This week, I'm writing to you from the end of a very long weekend (I used the Independence Day holiday to stretch out through the end of that week), which, sadly, turned out not to be as restful as it could have been. (Thing 2 had Medical Issues which put him in a hospital for almost 24 hours -- he's fine now, and it wasn't the appendicitis we were all afraid it was -- and that tends to make things fraught and nerve-wracking.) But, still, I didn't have to go to the office for five days straight, and that's a wonderful thing.
During the holiday-shortened week, I did get some mail, and some of that mail was books sent in hopes I'll review them. What will follow are not those reviews, since I haven't read these books yet, but it is what I can tell you about them without having read them. Any errors of fact are entirely mine, as are errors of interpretation. These books are almost certainly much more interesting, exciting, and fun than I will present them as (if the recent Scalzi kerfuffle has taught us all anything, it's taught us that).
First up is Earth Unaware, a new novel by Orson Scott Card and Aaron Johnston, which is a Tor hardcover, coming July 17th. It's the first book of "the Formic Wars," and that series is (as astute readers have already realized) a prequel to Card's most famous and popular novel, Ender's Game. Thus this is the story of how the alien Buggers came to discover Earth's unprotected, soft backside and to cruelly thrust their war-making apparatus therein.
I have two books this week that I've already seen once -- and still not read; is this guy Wheeler really such a slacker? -- the first of which is Bill Pronzini's latest "Nameless Detective" novel, Hellbox. (You can see what I wrote about it on April 7th, if you like.) This is one of the great PI series of the last half-century, and it's still going: Hellbox is a Forge hardcover, which was officially published last week.
The other book I've seen once before is J.A. Pitts's Forged in Fire, the third book in an urban fantasy series about a female blacksmith-turned-dragonslayer in the Pacific Northwest. (That's her butt on the front cover, as required by the law of urban fantasy covers; you know she's an urban fantasy heroine because of the butt in black leather, but you know she's tough because of the punky haircut and the fact that you can actually see her face.) I didn't say much about this book the first time -- unlike the Pronzini series, I've never read Pitts's books -- but you can read that not much, if you like. This is a Tor hardcover, and hit stores on June 19th.

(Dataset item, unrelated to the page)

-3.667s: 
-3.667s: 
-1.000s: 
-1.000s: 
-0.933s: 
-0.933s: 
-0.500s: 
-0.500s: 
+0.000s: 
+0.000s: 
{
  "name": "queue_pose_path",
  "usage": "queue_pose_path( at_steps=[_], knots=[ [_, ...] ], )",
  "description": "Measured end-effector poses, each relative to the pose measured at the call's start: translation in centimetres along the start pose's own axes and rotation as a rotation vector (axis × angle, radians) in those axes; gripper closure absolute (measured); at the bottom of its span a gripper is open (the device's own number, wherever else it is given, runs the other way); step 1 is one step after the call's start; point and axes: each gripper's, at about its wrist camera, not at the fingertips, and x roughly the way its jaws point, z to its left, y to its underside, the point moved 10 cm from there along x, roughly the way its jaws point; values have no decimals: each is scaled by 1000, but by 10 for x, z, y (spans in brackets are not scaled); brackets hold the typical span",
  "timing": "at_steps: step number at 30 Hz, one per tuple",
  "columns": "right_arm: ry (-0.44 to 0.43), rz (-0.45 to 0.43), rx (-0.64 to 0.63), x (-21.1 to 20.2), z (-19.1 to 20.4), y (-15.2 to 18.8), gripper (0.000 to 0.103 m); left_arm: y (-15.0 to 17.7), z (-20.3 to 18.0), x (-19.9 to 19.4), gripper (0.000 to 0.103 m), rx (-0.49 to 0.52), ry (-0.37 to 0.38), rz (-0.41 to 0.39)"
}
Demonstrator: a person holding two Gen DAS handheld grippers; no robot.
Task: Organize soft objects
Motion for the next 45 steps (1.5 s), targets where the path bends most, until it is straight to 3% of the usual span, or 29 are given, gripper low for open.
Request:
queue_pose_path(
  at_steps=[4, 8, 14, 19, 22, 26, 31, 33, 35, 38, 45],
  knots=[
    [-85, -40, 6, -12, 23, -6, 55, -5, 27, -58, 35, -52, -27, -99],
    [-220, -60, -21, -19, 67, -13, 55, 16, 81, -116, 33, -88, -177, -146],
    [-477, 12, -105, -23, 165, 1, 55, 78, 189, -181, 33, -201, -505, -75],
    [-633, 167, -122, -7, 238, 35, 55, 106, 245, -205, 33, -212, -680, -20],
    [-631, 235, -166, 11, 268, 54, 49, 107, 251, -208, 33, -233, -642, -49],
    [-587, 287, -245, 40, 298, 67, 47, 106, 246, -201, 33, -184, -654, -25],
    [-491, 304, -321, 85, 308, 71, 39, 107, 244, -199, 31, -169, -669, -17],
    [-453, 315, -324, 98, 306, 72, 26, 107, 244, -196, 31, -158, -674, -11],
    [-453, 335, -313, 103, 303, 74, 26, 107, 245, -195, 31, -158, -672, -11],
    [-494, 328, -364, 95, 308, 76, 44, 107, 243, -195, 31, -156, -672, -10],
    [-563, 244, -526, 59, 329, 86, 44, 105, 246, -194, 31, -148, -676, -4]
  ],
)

Last for this week is a new anthology about the singularity -- this generation's great SFnal idea, that computer speed and processing ability will continue its logarithmic growth rate and explode past us into superhuman, self-aware realms Any Day Now -- edited by James Patrick Kelly and John Kessel, entitled Digital Rapture. I suspect they might be more interested in the singularity as a subject for stories than as True Believers, since this all-reprint anthology begins with Asimov's 1956 story "The Last Question" before getting into the requisite Stross, Doctorow, Egan, Vinge, and Kurzweil material. (Digital Rapture has several works of nonfiction among the stories, including Vinge's foundational 1993 paper "The Coming Technological Singularity" -- which is coming today exactly as much as it was in 1993, you betcha -- so it looks to provide as good a single-volume overview of the current SF love for singularitudinousness as you could hope for.) Digital Rapture is a trade paperback, coming in August from Tachyon.